Just 35% overall say they want to see another Republican run as a third party candidate if Trump wins the Republican nomination. Among non-Trump backers, however, 51% want to see another Republican get in the ring as a third party candidate. The non-Trump supporters opposed to such a move say they feel that way more because it would lead to a Democratic win (38%) than because they would be comfortable with Trump leading the Republican ticket (10%).
One thing Trump's supporters and those who support other candidates can agree on: Broad majorities in both groups say the party's nominee should be one of the three remaining candidates, even if none of them capture those 1,237 delegates.
Still, few see the road ahead as an easy one for the eventual nominee. Just 8% see the Republican Party as united. That's lower than the 22% of Democrats who felt that way in June 2008 after a long fight between Barack Obama and Hillary Clinton for that party's nomination. Nearly half of Republicans now -- 46% -- say the party is currently divided and will remain so in November, including 52% of those Republicans who are not backing Donald Trump.
Democrats are more apt to see their own party as united, 38% say so, while 44% say it's divided now but will unite by November and just 15% feel the party won't be united come November.
Clinton continues to top Sanders in the race for the Democratic nomination, with 51% saying they'd most like to see the former secretary of state atop the party's ticket in November compared with 44% who want to see Sanders lead the Democrats into November. That's narrower than the 55% Clinton to 38% Sanders margin in late-February, when voters were asked who they would be most likely to support.
On most of the key demographic divides, the findings of this poll mirror those of most exit polling thus far in the contest, with Clinton faring better among older Democrats and Sanders carrying those under age 50, the two running about evenly among white Democrats while Clinton holds a solid edge among non-whites, and Clinton tops among moderates while Sanders wins the backing of most liberals.
But the poll also finds Clinton and Sanders about even among women, with Clinton ahead among men. That's different than most other polling on the race.
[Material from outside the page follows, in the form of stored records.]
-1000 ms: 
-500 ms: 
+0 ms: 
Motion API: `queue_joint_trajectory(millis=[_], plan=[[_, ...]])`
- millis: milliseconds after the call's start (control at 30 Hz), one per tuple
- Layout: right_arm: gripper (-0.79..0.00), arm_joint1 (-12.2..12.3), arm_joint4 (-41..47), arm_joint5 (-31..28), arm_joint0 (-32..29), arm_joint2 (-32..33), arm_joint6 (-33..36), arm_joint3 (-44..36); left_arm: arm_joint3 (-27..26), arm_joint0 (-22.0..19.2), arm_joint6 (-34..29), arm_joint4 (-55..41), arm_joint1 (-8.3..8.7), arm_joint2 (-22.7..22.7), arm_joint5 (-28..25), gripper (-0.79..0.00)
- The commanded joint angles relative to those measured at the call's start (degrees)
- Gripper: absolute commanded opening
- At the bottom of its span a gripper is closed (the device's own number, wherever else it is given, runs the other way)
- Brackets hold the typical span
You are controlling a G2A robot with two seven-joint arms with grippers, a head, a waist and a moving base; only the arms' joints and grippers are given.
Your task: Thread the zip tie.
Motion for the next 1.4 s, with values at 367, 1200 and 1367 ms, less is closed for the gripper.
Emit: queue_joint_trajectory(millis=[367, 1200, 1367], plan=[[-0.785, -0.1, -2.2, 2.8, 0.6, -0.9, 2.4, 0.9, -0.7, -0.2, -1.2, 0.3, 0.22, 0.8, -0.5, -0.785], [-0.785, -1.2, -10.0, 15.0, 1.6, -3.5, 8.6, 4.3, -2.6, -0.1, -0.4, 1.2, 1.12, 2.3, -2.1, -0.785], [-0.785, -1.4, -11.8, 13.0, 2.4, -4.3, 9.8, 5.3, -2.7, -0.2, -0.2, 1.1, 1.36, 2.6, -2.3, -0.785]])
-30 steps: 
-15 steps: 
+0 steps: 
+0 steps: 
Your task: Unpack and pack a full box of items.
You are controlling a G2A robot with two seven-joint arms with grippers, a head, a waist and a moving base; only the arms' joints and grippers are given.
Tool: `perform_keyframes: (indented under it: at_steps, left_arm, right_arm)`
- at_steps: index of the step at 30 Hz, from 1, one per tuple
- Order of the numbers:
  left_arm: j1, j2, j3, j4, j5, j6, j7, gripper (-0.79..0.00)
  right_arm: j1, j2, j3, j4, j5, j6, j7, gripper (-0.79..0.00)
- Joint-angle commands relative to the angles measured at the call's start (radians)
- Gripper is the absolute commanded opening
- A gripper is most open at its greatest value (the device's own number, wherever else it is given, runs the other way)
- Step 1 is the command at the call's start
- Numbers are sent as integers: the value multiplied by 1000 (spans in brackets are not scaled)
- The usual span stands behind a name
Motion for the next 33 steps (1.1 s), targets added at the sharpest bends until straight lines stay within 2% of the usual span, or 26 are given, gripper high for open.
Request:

Beyond the sampling error that can affect any representative survey, the Democratic women interviewed in this poll were a bit younger and more white than Democratic women in previous CNN/ORC surveys, which could be the reason that finding seems out-of-step with most other polling on the race.
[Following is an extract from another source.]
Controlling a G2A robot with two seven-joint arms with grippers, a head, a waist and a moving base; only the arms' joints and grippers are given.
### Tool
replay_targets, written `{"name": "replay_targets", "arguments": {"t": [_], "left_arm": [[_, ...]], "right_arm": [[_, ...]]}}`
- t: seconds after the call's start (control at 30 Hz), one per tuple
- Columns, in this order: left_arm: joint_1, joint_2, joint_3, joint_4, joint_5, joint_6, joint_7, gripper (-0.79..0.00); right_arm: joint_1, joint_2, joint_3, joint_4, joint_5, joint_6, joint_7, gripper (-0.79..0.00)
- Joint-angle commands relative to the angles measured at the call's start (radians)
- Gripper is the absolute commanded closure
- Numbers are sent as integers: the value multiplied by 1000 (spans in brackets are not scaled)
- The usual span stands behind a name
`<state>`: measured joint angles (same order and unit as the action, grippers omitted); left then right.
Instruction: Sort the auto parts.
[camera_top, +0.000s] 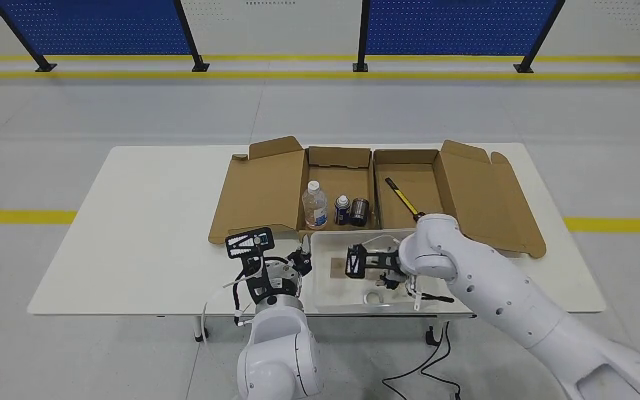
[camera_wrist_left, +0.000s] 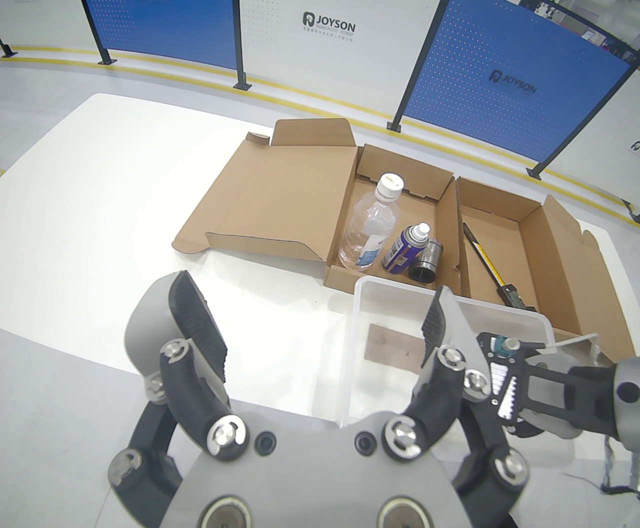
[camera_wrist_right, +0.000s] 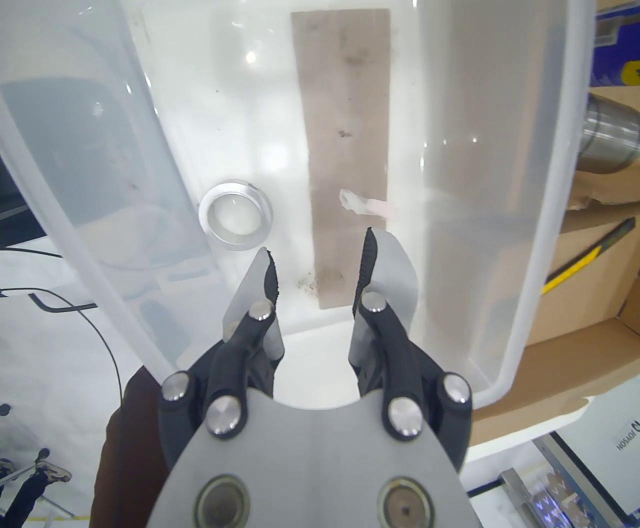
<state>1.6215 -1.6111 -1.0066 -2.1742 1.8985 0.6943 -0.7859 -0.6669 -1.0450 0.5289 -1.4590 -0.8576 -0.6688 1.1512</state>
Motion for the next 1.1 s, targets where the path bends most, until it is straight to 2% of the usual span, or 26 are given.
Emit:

Overall, though, Sanders prompts greater enthusiasm among the Democratic electorate than does Clinton at this point. About 4-in-10 say they would be enthusiastic if he were to win the Democratic nomination, compared with 34% who say they would feel that way about Clinton. That difference is driven largely by greater enthusiasm among Sanders own supporters: 72% of Sanders' backers say they would feel enthusiastic if he won the nomination, just 55% of Clinton's backers say the same about her potential nomination.
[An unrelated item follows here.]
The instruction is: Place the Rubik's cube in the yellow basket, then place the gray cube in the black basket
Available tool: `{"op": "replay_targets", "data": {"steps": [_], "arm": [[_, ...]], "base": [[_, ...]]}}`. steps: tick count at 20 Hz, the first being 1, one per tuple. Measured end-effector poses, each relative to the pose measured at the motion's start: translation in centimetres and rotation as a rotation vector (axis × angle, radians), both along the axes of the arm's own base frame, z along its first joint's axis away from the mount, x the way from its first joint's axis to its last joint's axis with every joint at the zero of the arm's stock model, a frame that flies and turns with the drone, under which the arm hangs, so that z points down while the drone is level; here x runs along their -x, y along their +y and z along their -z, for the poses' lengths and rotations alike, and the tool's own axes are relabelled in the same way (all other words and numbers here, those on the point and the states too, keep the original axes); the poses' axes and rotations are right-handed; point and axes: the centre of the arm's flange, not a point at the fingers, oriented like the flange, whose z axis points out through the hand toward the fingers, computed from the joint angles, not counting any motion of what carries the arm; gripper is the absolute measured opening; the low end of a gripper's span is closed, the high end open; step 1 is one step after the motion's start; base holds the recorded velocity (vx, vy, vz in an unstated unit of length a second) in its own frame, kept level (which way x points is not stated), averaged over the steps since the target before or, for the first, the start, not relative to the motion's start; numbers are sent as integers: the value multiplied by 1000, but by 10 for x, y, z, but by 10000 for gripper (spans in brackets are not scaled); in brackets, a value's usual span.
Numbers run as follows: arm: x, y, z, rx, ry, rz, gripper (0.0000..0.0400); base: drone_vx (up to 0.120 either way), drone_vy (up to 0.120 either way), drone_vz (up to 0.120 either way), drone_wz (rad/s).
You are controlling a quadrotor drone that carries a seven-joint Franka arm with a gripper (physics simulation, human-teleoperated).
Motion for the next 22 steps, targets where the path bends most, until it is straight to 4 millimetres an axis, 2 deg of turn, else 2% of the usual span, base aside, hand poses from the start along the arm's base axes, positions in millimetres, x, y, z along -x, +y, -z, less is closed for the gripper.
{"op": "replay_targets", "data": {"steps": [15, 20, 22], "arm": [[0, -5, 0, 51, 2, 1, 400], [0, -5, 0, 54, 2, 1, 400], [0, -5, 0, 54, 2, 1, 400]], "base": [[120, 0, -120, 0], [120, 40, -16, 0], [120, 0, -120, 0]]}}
Both of the remaining Democratic nominees top Trump by a wide margin in hypothetical general election matchups, Sanders over Trump by 20 points and Clinton over Trump by 12 points. Sanders fares better than Clinton against each of the three remaining Republicans, topping Cruz by 13 points and Kasich by 6. Clinton runs even with Cruz and trails Kasich by 6 points.
The CNN/ORC Poll was conducted by landline and cellular telephone March 17-20 among a random national sample of 1,001 adults. The results include interviews with 478 Democrats and Democratic-leaning independents who are registered to vote, as well as 397 Republicans and Republican-leaning independent voters. The results for the full sample have a margin of sampling error of plus or minus 3 percentage points, it is 4.5 points for the Democratic voters' sample and 5 points for the Republican voter sample.